:: SUPPLIED RECORDS ::

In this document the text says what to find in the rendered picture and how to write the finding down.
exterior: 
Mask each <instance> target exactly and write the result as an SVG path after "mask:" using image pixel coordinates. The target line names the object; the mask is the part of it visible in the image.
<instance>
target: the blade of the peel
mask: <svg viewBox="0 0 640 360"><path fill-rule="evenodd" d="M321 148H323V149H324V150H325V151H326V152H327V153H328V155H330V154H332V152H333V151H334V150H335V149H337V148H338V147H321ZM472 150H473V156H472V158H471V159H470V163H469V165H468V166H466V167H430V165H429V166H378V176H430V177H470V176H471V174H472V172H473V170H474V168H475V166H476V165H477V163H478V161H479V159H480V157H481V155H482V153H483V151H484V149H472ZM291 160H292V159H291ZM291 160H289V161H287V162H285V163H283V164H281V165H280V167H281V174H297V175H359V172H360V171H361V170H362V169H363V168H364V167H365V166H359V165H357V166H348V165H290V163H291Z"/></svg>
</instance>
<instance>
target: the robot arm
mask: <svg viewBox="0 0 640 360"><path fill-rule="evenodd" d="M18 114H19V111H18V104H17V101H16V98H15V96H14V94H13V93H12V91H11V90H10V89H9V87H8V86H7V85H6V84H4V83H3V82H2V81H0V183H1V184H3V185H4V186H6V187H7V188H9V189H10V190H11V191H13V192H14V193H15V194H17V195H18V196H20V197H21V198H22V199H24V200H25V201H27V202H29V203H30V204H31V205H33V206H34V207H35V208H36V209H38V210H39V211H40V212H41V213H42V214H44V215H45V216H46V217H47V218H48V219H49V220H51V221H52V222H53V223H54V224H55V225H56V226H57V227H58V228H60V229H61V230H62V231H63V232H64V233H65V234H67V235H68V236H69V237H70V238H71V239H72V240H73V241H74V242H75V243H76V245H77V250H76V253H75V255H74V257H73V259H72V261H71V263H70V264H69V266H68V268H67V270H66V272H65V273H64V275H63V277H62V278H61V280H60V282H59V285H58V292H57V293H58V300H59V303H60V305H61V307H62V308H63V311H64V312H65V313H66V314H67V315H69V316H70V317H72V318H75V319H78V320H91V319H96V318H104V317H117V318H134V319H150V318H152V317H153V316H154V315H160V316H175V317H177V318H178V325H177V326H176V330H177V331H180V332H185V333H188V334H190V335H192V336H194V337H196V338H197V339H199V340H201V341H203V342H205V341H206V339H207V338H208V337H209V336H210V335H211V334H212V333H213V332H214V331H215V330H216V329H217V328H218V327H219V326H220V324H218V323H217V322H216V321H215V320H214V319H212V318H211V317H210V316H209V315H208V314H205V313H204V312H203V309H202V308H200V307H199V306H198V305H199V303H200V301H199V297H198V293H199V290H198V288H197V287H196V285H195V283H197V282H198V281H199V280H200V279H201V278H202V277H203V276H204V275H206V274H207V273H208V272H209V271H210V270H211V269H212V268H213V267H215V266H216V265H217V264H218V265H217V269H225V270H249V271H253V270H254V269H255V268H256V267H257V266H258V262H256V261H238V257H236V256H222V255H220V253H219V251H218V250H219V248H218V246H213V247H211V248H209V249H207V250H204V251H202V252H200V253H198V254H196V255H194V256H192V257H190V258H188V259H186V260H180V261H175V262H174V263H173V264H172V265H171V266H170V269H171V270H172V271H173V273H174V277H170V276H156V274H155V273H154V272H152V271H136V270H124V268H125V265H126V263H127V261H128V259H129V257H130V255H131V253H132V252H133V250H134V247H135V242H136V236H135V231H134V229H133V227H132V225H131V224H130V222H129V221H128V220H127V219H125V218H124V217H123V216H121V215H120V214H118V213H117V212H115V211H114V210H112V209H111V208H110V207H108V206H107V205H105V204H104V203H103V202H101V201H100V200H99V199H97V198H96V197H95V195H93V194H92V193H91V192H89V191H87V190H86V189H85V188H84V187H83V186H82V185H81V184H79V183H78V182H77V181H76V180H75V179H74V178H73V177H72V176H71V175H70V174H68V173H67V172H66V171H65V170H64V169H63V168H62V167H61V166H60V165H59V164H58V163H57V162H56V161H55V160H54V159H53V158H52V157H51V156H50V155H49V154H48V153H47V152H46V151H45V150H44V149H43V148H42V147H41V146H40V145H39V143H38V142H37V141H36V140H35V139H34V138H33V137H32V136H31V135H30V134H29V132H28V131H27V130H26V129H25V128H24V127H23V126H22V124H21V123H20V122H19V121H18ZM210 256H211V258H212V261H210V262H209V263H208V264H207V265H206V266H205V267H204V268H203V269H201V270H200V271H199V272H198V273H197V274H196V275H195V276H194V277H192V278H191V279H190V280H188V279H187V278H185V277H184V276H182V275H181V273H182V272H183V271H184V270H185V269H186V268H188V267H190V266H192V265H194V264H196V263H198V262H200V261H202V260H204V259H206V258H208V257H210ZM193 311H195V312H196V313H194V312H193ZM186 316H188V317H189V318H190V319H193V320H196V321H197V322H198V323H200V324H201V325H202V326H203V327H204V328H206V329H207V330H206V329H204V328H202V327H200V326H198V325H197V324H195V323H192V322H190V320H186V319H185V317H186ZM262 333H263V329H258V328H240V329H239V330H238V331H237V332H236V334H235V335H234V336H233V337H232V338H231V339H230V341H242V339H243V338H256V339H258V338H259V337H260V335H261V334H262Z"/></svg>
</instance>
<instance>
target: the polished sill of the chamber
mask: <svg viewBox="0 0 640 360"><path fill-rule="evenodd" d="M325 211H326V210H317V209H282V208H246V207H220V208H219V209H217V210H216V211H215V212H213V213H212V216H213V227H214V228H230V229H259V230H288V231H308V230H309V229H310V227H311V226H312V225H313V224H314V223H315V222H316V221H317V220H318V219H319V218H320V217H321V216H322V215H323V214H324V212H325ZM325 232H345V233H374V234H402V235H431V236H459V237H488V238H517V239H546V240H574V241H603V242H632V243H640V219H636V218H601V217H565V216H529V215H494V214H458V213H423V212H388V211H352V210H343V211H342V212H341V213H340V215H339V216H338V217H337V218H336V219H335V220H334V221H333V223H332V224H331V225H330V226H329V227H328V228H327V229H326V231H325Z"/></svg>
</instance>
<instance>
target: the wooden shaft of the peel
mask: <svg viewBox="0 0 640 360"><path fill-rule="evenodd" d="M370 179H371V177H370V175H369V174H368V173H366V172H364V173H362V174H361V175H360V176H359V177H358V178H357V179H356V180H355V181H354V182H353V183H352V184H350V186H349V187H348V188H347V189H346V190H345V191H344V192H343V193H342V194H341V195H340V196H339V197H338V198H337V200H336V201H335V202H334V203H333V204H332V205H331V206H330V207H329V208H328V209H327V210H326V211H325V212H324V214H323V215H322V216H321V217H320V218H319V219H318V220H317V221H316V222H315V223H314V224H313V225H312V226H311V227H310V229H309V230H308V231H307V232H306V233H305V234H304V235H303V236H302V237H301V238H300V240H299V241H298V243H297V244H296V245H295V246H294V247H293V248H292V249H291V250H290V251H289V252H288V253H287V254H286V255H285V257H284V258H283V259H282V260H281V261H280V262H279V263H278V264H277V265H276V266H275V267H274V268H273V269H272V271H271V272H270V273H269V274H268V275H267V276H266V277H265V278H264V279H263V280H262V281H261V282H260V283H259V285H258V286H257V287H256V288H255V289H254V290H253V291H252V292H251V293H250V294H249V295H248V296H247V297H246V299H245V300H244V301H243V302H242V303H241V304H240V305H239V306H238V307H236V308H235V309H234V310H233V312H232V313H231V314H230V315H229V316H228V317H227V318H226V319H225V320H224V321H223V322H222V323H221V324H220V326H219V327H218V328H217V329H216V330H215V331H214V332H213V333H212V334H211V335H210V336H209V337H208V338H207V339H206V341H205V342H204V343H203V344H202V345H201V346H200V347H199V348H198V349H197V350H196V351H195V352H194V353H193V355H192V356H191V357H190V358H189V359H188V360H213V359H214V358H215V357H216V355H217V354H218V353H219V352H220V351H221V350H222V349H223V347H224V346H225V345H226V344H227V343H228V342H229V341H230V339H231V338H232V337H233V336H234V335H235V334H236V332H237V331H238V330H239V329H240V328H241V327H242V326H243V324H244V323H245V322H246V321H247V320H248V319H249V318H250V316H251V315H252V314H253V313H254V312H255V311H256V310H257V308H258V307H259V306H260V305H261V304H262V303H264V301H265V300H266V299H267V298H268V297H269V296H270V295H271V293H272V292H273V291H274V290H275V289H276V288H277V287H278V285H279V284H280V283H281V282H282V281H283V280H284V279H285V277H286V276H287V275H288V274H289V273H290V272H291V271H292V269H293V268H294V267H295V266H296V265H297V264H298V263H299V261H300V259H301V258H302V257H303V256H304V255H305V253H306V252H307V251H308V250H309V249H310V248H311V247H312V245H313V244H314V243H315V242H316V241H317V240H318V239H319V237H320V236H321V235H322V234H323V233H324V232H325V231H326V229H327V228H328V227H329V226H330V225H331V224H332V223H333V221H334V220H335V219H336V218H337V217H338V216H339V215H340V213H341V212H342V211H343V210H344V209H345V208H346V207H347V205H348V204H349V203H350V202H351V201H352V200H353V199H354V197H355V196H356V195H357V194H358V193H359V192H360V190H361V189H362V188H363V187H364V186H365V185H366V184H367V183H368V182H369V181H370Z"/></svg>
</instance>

:::

◆ EXERCISE DESCRIPTION
Each line in the data that holds the string "target" should be found and copied.

◆ ANSWER TO THE EXERCISE
Mask each <instance> target exactly and write the result as an SVG path after "mask:" using image pixel coordinates. The target line names the object; the mask is the part of it visible in the image.
target: the blade of the peel
target: the robot arm
target: the polished sill of the chamber
target: the wooden shaft of the peel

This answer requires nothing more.